Page MenuHomePhabricator

Consider recording the page where the question was asked
Closed, ResolvedPublic

Description

Should the data collected include the page/URL where the question was asked?

On the one hand, it's possibly useful to know that a person who was struggling was at [[Example article]], since there may be some problem (e.g., invalid wikitext) at that article. But recording this detail has some privacy risks, since the username of a person who just edited [[Example article]] at 18:42 UTC on 1 January 2018" is usually easy to determine from the page history.

Options:

  • Make it possible to do this, but only turn it on if it's needed (e.g., Special:Search results).
  • Record only the namespace (perhaps adding specific Special pages, such as Special:Search, that aren't associated with publicly logged actions)

Event Timeline

For most questions I can think of, the just-record-the-namespace idea is fine. One could also think of an abstraction layer that could potentially extract some other information like article length, number of editors etc. in chunks (like percentiles, S/M/L/XL or so) and put it into a structured format (JSON or so), resulting into data like

Length: [in] 42[th percentile]
Number of editors: 10-20
Namespace: Article

matmarex subscribed.

Removing MediaWiki-Page-editing so that this doesn't clutter searches related to actually editing pages in MediaWiki. This project should only be on the parent task, probably (T89970). [batch edit]

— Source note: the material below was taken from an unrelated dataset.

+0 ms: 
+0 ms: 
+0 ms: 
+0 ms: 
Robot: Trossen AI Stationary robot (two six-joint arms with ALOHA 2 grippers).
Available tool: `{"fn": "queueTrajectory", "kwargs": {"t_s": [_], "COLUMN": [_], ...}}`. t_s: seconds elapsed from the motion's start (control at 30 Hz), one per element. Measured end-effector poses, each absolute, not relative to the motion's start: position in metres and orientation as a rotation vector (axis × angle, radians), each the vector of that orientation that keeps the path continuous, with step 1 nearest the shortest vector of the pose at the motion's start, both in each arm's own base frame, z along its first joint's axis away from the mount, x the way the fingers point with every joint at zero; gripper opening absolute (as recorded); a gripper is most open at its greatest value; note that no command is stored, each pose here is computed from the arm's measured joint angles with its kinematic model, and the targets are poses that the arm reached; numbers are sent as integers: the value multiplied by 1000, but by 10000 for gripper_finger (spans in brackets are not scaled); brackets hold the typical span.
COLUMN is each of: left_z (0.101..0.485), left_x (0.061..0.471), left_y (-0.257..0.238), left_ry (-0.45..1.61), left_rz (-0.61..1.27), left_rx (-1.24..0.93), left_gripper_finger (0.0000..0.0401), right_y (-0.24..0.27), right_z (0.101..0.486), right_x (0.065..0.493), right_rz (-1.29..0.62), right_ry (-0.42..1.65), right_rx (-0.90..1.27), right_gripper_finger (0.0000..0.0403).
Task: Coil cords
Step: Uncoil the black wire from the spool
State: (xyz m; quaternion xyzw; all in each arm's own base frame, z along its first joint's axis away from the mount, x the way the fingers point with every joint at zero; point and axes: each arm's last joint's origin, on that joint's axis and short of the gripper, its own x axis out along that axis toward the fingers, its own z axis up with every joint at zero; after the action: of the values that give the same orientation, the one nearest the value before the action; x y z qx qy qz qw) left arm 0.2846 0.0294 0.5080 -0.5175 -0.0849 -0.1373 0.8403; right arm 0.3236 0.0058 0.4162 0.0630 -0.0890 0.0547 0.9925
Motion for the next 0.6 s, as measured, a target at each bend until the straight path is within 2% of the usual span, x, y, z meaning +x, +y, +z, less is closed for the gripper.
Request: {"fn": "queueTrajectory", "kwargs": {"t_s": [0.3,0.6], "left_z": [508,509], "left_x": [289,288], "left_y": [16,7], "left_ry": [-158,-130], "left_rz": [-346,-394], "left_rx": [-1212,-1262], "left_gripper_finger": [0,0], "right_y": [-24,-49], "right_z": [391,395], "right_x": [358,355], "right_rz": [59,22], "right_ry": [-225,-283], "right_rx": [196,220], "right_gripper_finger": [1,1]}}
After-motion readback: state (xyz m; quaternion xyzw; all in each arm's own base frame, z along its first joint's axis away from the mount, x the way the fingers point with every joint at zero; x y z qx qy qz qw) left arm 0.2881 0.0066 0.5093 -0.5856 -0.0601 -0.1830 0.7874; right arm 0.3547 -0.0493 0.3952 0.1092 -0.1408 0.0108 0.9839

There should be a concrete use case before we implement such a feature.

But I wanted to mention that we're already recording PII in the event capsule, include a detailed browser fingerprint and geolocation. I'm not thrilled about this reality, but it does suggest that page title isn't a particularly dangerous field to add. The danger is more in the way of querying and making data public, which is already considered in any analysis.

awight claimed this task.

Okay, the punchline is that this *was* implemented in cb41111. The page metadata is only recorded for responses and not for the initial impression, which seems right to me. Marking resolved.